HOW TO COMPLETE THIS TASK =>
Find the lines of the listing that contain the string "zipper", and return them.

--------------------------------

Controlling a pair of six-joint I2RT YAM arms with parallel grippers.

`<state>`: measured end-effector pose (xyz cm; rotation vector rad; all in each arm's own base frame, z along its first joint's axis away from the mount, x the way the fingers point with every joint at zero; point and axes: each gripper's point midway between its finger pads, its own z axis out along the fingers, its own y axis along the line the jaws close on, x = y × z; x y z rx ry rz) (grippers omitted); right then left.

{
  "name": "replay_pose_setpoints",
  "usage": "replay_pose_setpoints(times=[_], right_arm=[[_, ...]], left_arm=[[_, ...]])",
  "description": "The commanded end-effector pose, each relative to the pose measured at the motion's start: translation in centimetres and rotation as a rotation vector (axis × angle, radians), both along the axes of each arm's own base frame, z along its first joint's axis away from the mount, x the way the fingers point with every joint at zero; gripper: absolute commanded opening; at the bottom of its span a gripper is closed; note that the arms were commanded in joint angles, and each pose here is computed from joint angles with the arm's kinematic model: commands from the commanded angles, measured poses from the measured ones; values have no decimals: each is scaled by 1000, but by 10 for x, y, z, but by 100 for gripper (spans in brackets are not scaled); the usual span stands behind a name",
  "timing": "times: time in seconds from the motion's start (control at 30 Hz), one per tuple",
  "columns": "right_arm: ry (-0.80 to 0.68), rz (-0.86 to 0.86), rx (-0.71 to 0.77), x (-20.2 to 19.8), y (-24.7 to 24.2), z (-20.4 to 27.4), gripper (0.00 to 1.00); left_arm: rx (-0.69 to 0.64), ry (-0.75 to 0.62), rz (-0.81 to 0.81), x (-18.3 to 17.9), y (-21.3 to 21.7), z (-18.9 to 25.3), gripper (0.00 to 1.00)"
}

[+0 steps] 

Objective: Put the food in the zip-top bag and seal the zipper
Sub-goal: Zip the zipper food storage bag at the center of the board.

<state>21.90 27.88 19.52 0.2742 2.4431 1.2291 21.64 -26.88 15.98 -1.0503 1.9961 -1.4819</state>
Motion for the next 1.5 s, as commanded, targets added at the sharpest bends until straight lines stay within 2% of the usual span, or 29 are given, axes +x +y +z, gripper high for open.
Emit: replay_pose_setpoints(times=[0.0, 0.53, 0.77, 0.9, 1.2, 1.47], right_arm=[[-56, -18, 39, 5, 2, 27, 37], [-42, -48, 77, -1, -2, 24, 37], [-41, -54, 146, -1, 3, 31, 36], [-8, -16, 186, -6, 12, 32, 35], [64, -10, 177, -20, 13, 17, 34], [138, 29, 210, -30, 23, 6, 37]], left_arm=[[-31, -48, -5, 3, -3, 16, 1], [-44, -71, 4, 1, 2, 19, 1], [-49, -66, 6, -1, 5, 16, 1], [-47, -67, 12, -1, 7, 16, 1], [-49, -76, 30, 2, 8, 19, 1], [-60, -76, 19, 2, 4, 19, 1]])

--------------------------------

WRITTEN RESPONSE =>
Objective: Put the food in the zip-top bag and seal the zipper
Sub-goal: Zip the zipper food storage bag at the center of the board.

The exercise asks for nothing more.